**Activity:** Go through the lines below and copy each one that holds the string "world".

**Material provided:**
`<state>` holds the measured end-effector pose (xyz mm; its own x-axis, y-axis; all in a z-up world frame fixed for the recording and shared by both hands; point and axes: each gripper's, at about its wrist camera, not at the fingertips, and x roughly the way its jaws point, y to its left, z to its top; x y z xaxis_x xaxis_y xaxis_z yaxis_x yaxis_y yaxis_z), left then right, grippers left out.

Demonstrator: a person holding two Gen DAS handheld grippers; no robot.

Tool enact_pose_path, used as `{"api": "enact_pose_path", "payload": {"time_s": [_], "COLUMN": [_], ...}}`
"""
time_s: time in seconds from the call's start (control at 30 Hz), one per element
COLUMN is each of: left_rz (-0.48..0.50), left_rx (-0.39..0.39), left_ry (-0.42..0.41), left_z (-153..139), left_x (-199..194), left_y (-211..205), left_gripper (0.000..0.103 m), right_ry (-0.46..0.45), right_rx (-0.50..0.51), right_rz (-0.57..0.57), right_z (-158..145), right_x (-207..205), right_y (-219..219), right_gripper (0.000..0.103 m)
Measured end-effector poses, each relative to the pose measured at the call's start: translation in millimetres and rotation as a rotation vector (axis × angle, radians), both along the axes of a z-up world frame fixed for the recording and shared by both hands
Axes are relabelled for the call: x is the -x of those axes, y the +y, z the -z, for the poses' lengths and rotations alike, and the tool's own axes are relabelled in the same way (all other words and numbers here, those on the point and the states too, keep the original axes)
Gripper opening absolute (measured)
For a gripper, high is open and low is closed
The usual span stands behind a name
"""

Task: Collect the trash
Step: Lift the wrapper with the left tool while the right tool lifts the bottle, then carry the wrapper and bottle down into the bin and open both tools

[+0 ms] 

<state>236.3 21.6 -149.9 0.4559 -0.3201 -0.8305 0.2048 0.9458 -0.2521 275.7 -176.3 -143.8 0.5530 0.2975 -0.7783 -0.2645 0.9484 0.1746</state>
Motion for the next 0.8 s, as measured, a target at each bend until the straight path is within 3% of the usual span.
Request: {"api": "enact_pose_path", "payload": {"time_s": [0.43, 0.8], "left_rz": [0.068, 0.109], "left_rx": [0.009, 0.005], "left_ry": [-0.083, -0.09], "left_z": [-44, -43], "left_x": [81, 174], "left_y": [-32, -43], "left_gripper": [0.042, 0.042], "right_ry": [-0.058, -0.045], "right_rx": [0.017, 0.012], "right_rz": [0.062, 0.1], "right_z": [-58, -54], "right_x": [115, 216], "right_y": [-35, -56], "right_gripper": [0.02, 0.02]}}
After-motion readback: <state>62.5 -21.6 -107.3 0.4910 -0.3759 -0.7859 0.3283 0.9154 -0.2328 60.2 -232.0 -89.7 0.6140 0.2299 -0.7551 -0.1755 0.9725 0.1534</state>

**Exercise response:**
`<state>` holds the measured end-effector pose (xyz mm; its own x-axis, y-axis; all in a z-up world frame fixed for the recording and shared by both hands; point and axes: each gripper's, at about its wrist camera, not at the fingertips, and x roughly the way its jaws point, y to its left, z to its top; x y z xaxis_x xaxis_y xaxis_z yaxis_x yaxis_y yaxis_z), left then right, grippers left out.
Measured end-effector poses, each relative to the pose measured at the call's start: translation in millimetres and rotation as a rotation vector (axis × angle, radians), both along the axes of a z-up world frame fixed for the recording and shared by both hands

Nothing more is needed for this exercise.